As únicas hipóteses de intervenção do Estado em casos como esse seriam a regulação de mercado – o que, no entanto, somente pode ocorrer nas situações constitucional e legalmente previstas –, a coibição de atos praticados pelo agente para afastar a entrada ou o crescimento de concorrentes e a "advocacia da concorrência".30 30 A Lei 8.884/94, em seu artigo 7.º, incisos X e XVIII, e em seu artigo 14, incisos XII, XIII e XIV, atribui poderes de advocacia da concorrência aos Órgãos Administrativos responsáveis por sua aplicação. Uma das inúmeras possibilidades de utilização desses poderes é a recomendação a outros Órgãos Públicos que adotem medidas em suas áreas de competência de forma a promover ou incentivar a concorrência. Como exemplo, pode-se mencionar a recomendação à Câmara de Comércio Exterior (Camex) que reduza alíquotas do Imposto de Importação, a fim de facilitar a entrada de produtos no mercado interno e diminuir o poder do agente econômico dominante sobre os preços. Das três hipóteses, apenas as duas últimas coadunar-se-iam com a aplicação da Lei de Defesa da Concorrência.

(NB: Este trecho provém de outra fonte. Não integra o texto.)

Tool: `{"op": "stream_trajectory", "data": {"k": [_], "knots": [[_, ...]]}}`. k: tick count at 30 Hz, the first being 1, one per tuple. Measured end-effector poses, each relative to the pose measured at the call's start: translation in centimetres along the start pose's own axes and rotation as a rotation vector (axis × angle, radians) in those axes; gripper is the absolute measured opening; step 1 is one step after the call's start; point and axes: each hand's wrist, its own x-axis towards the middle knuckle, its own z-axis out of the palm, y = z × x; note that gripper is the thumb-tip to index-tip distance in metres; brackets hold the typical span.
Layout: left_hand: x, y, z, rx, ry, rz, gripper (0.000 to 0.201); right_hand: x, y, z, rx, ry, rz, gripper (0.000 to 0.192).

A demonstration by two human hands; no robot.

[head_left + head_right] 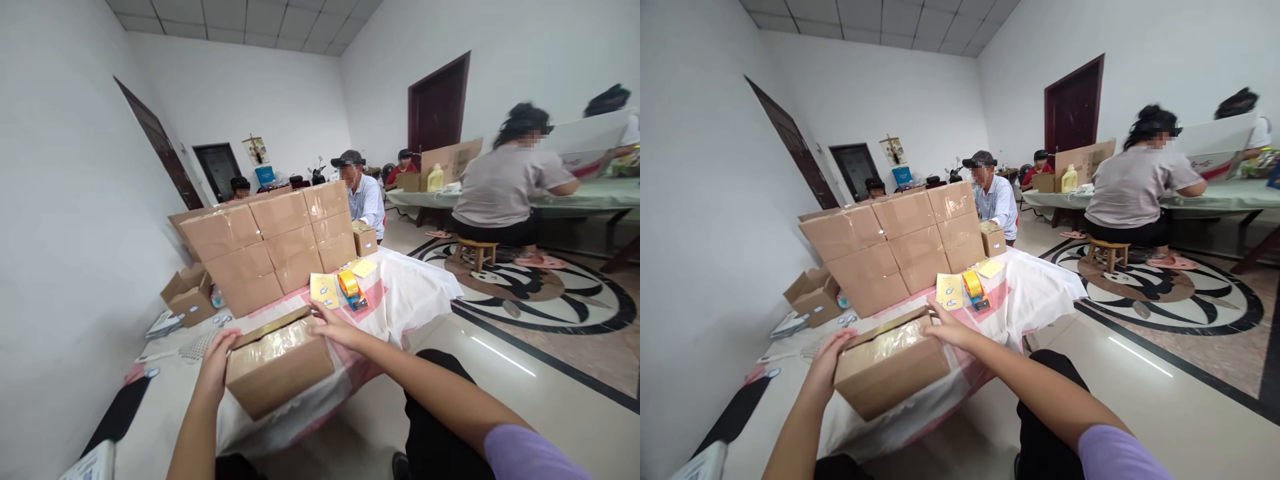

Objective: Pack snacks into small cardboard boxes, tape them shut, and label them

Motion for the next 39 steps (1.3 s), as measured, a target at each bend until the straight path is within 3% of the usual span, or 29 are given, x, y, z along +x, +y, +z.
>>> {"op": "stream_trajectory", "data": {"k": [3,6,8,11,13,16,24,27,29,32,35,37,39], "knots": [[-1.0,1.2,0.1,0.147,0.058,0.171,0.044,0.6,-0.1,0.8,0.041,0.059,0.004,0.083],[-3.1,2.7,1.3,0.564,-0.154,0.506,0.035,0.7,-0.3,1.2,0.025,0.074,-0.007,0.079],[-4.8,3.5,2.4,0.82,-0.305,0.582,0.04,0.6,-0.3,1.2,0.009,0.087,-0.02,0.078],[-6.5,4.2,3.9,1.037,-0.471,0.55,0.058,0.8,0.2,1.0,0.014,0.083,-0.046,0.074],[-7.1,4.4,4.4,1.116,-0.521,0.511,0.074,0.9,0.5,0.9,0.023,0.074,-0.057,0.073],[-7.6,4.9,4.9,1.189,-0.523,0.495,0.083,1.2,0.9,0.8,0.014,0.078,-0.051,0.073],[-8.8,5.9,7.1,1.311,-0.456,0.491,0.074,1.1,0.9,1.2,-0.014,0.088,-0.063,0.069],[-9.2,5.4,7.2,1.31,-0.42,0.526,0.073,1.9,0.8,0.1,-0.03,0.123,-0.085,0.061],[-9.4,5.1,7.1,1.295,-0.373,0.554,0.071,2.8,0.6,-2.1,-0.012,0.249,-0.1,0.051],[-9.7,4.7,6.9,1.267,-0.325,0.605,0.068,4.0,0.1,-7.3,0.023,0.655,-0.143,0.037],[-9.8,4.3,6.7,1.227,-0.313,0.638,0.068,4.2,-0.8,-11.8,-0.007,0.886,-0.167,0.03],[-9.8,4.1,6.7,1.2,-0.302,0.651,0.068,3.6,-1.9,-12.9,-0.028,0.963,-0.233,0.025],[-9.8,4.1,6.7,1.187,-0.302,0.662,0.067,2.3,-3.7,-12.6,-0.065,0.992,-0.431,0.016]]}}
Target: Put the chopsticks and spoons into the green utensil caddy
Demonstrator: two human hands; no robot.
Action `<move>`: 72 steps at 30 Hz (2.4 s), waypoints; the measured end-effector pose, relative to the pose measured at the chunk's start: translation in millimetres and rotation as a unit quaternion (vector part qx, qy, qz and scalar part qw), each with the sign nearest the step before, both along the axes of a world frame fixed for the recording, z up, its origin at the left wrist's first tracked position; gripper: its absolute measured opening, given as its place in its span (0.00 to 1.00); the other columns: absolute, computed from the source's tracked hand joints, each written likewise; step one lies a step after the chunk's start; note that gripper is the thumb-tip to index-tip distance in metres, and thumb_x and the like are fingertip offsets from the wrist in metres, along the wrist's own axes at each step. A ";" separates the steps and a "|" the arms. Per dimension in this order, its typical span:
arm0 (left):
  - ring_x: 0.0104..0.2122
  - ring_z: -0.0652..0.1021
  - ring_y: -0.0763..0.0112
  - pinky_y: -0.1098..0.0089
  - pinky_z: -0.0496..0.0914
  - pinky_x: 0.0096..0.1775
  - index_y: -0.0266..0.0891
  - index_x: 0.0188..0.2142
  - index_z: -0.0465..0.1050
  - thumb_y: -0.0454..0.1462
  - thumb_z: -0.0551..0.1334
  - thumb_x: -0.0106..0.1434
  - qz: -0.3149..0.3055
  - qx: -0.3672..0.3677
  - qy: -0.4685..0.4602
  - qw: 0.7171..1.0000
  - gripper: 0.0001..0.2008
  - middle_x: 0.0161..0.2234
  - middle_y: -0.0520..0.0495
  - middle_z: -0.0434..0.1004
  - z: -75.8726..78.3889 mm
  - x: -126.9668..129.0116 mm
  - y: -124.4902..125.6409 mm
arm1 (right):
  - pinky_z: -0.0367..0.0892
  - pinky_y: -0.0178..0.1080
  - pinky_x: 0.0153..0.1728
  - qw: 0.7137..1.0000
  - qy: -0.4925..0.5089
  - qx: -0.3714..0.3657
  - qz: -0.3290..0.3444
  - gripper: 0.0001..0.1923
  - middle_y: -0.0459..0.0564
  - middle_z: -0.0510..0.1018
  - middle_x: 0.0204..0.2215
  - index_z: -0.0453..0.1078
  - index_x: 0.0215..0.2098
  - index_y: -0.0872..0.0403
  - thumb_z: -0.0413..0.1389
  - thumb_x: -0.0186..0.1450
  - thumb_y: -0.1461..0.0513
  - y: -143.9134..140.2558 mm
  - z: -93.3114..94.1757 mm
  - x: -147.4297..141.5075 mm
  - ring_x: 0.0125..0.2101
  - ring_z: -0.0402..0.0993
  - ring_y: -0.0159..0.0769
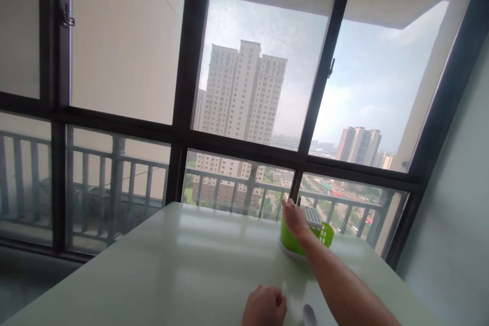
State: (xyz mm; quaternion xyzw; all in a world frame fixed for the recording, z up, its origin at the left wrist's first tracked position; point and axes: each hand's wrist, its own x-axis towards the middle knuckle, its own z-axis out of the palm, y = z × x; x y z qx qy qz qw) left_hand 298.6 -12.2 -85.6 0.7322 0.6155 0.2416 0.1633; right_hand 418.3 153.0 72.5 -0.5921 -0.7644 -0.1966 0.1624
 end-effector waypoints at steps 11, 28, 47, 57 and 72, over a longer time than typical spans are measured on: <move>0.37 0.80 0.63 0.68 0.61 0.37 0.43 0.29 0.81 0.41 0.56 0.66 0.001 0.019 -0.005 1.000 0.16 0.33 0.44 0.84 -1.0 0.3 -0.6 | 0.66 0.39 0.40 0.996 -0.014 -0.073 0.042 0.03 0.57 0.78 0.33 0.75 0.35 0.59 0.61 0.63 0.67 -4.7 3.1 11.2 0.38 0.75 0.44; 0.36 0.79 0.66 0.69 0.57 0.35 0.42 0.28 0.79 0.41 0.54 0.69 0.010 0.017 0.025 0.999 0.18 0.31 0.45 0.83 13.0 -6.0 -3.6 | 0.57 0.33 0.32 0.967 0.215 -0.112 0.070 0.14 0.47 0.76 0.31 0.68 0.45 0.51 0.43 0.72 0.68 -135.0 -38.1 100.1 0.31 0.71 0.36; 0.36 0.77 0.65 0.68 0.57 0.35 0.41 0.29 0.78 0.41 0.53 0.69 0.012 0.035 0.040 0.999 0.18 0.31 0.46 0.82 16.6 -10.4 -5.8 | 0.57 0.25 0.18 0.847 0.373 -0.374 0.057 0.11 0.44 0.76 0.25 0.77 0.35 0.57 0.57 0.54 0.68 -143.6 -144.9 97.2 0.20 0.70 0.28; 0.36 0.79 0.64 0.67 0.55 0.34 0.43 0.27 0.78 0.42 0.53 0.69 0.020 0.020 0.021 0.999 0.19 0.30 0.46 0.83 11.2 -4.2 -4.8 | 0.59 0.27 0.18 0.926 0.297 -0.220 0.077 0.04 0.44 0.73 0.20 0.69 0.32 0.56 0.53 0.61 0.69 -94.0 20.5 101.2 0.18 0.70 0.29; 0.37 0.80 0.65 0.69 0.60 0.36 0.43 0.30 0.82 0.42 0.56 0.66 0.014 -0.001 -0.001 1.000 0.16 0.33 0.45 0.85 2.9 0.8 -3.2 | 0.71 0.35 0.35 0.996 0.058 0.037 -0.048 0.14 0.62 0.73 0.45 0.69 0.52 0.59 0.50 0.71 0.72 12.3 47.8 6.1 0.37 0.78 0.41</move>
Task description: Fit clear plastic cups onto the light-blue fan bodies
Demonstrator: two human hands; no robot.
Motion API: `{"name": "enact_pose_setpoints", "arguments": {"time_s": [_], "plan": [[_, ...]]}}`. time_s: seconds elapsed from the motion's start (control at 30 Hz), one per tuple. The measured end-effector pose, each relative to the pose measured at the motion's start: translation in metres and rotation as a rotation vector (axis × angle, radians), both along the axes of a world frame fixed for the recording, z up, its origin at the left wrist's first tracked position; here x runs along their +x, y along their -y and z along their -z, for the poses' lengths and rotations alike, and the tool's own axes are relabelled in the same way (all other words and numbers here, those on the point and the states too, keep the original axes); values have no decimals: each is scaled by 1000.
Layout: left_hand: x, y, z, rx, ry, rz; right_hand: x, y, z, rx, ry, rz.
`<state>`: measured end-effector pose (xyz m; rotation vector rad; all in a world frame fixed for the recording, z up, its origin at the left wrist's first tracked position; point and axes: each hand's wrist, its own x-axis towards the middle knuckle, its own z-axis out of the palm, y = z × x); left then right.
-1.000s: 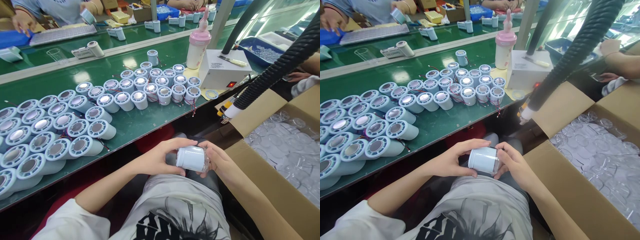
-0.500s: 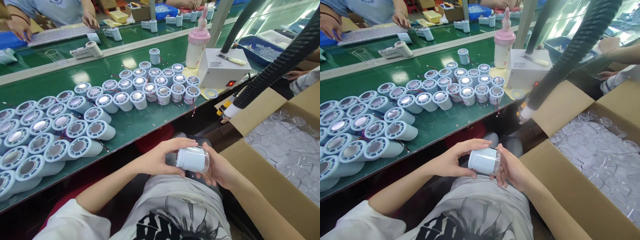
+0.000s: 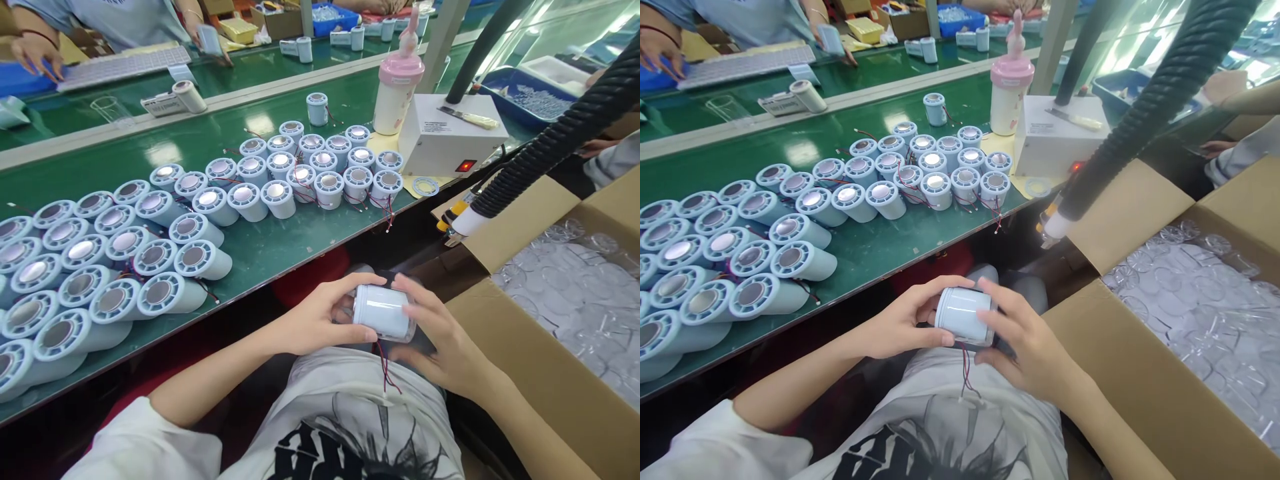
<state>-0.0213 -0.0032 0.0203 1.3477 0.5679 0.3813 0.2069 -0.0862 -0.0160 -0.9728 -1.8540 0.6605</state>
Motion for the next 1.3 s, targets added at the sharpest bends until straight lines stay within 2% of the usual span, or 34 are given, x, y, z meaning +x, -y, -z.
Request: {"name": "enact_pose_setpoints", "arguments": {"time_s": [0.03,0.07,0.2,0.3,0.5,0.63,0.77,0.87,0.97,1.03,1.1,1.13,1.17,1.23,1.3], "plan": [[0,0,0,-15,-1,10,1,1,-2,25,41,-11],[-1,-1,-1,-10,2,22,1,1,-3,-20,31,-16],[-3,-3,0,80,46,52,-1,5,-8,-531,-336,-8],[-3,-3,3,27,42,55,-1,6,-8,-740,-511,3],[-3,0,13,-219,34,82,-3,4,-7,-844,-418,70],[-3,-2,16,-327,24,29,-8,-2,-4,-913,-465,46],[-6,-15,21,-354,-28,88,-6,-9,0,-930,-510,3],[-1,-23,28,-361,-31,133,-7,-11,3,-950,-555,37],[10,-18,37,-391,-43,90,-8,-12,11,-952,-585,11],[13,-12,38,-406,-105,68,3,-11,18,-944,-483,86],[5,-12,30,-366,-184,83,32,-9,22,-920,-294,347],[-3,-18,20,-310,-207,89,53,-8,22,-891,-186,542],[-12,-28,7,-227,-216,74,77,-7,20,-867,-133,655],[-32,-60,-27,40,-249,-27,128,-10,16,-809,-23,878],[-48,-107,-65,438,-427,-259,169,-20,13,-745,78,1059]]}}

A idéia de "abuso", "arbítrio" ou "desvio da função social da propriedade" na Lei Antitruste refere-se à adoção de condutas que extrapolam a razoabilidade e a proporcionalidade em vista dos objetivos privados pretendidos, sacrificando valores jurídicos ou econômicos do ordenamento jurídico e produzindo ou sendo capaz de produzir concretamente, com isso, um resultado lesivo, traduzido por efeito líquido negativo (ineficiente) para a sociedade.

Em nosso ordenamento jurídico, a hipótese de "abuso de direito" encontra-se prevista no Código Civil, que estabelece, em seu artigo 187, que "também comete ato ilícito o titular de um direito que, ao exercê-lo, excede manifestamente os limites impostos pelo seu fim econômico ou social, pela boa-fé ou pelos bons costumes". No âmbito de proteção à coletividade, os abusos ocorrem quando são ofendidos bens jurídicos de interesse desta, em afronta a princípios maiores da Constituição. No caso da defesa da concorrência, são considerados abusivos os atos que violam os princípios da ordem econômica, acima mencionados.

Um agente econômico, em sua atuação no mercado, almejando aumentar seus lucros, pode escolher um entre dois caminhos: (1) enfrentar a concorrência pela eficiência, procurando reduzir custos e produzir em maior escala, baixando seus preços e, mesmo assim, obtendo lucro, investindo no aumento da qualidade e procurando conquistar os consumidores ou adquirentes pela diferenciação de seu produto em relação aos de seus concorrentes; ou (2) prejudicar a concorrência e os consumidores por meios artificiais, caracterizados por estratégias voltadas a eliminar concorrentes, influindo nas estruturas e no funcionamento do mercado por meio de condutas como o estabelecimento de acordos com empresas concorrentes, para diminuir a produção, aumentar os preços e auferir maiores lucros, o estabelecimento de acordos com empresas verticalmente relacionadas para obter o fechamento aos concorrentes dos canais de aquisição de insumos ou de distribuição dos produtos, a adoção de práticas que ensejem a elevação dos custos dos rivais, a oferta de produtos a preços predatórios etc.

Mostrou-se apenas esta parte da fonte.